With the help of the Northern Beaches Committee for Palestine, the surf club rallied to raise money to pay for the family’s tourist visas and to ensure their safe passage to Egypt.
“There were two miracles,” Caroline Graham, co-founder of the committee, says. “We had to raise $20,000 to get them out, and we did. The other miracle is the Rafah crossing was closed for good, 24 hours after we got them across.”
Now, Saleh is a member of the North Steyne surf club and his children plan to join its Nippers program in September. But the fate of the Gaza Beach Surf Lifesaving Club is less certain.
A local architect had drafted plans for an Australian-style club house at Gaza beach – a building that, had it been completed, “would have been bombed to rubble by now,” Graham says.
Gaza-born Shamikh Khalil Badra, a University of Wollongong PhD student who lives in Sydney, initially proposed the idea of the Gaza surf lifesavers. He vows to keep the club alive.

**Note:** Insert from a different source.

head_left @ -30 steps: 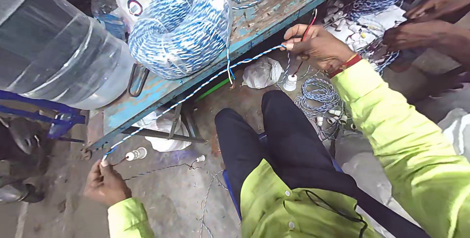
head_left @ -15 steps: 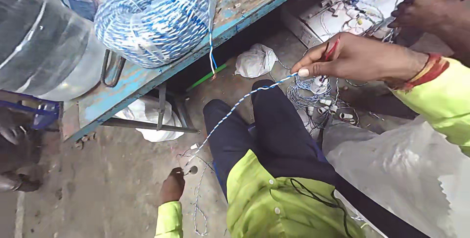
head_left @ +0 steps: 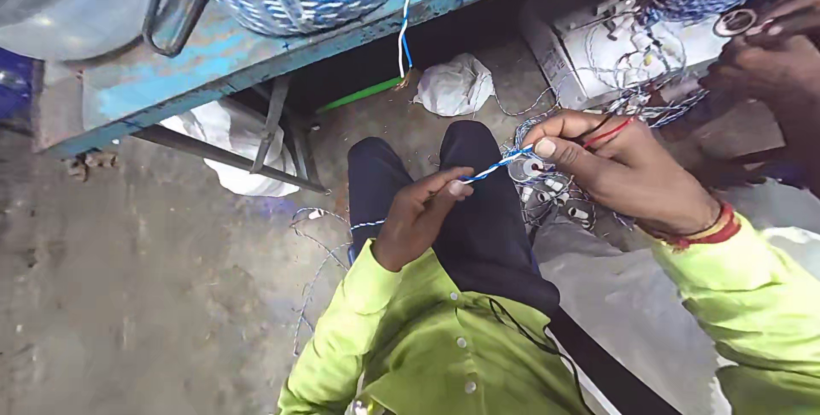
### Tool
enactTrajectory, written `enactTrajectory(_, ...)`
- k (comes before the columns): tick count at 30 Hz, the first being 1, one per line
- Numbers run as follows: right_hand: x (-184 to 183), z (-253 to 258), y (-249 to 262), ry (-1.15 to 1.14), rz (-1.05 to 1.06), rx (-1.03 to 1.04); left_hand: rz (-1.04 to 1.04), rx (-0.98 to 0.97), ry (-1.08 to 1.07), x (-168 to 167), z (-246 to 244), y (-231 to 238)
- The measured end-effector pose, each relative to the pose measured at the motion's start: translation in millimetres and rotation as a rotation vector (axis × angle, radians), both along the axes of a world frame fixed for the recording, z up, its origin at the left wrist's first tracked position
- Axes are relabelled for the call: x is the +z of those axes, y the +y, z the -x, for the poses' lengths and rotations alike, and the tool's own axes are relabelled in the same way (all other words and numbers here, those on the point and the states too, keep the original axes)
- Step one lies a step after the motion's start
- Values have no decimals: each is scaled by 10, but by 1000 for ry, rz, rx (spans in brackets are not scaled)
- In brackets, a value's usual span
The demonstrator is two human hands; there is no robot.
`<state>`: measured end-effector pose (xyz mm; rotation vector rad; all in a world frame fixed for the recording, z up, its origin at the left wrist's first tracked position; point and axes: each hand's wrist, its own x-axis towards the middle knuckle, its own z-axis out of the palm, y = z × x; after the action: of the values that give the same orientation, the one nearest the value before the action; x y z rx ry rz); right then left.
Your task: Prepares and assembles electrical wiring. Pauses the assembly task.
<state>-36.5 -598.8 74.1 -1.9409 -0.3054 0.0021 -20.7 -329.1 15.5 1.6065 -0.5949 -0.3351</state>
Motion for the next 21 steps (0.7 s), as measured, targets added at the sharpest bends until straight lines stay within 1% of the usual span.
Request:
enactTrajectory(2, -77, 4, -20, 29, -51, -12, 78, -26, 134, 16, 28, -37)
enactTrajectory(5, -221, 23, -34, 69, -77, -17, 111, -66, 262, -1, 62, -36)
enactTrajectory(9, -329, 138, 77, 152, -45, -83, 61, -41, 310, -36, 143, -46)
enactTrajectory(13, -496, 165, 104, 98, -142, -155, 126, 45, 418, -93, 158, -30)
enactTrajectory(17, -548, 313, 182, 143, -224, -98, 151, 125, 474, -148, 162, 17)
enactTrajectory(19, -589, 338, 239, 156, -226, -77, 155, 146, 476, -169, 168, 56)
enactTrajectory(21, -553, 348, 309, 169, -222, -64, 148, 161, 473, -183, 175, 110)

His father, a great supporter of the club, visited Gaza beach every week during the Nippers’ inaugural season. He died in December after being unable to access medical support during an illness. Badra’s brother and his six family members in Gaza have been missing, presumed dead, for more than seven months.
“Bringing Mohammed here is a compensation. We will rise up and relaunch the Nippers program on the shores of the Gaza Strip,” he says.
For Saleh, though, the club’s resurrection feels a long way off.
“The important thing is: we are still alive and we are here,” he says. “I can’t think about anything else.”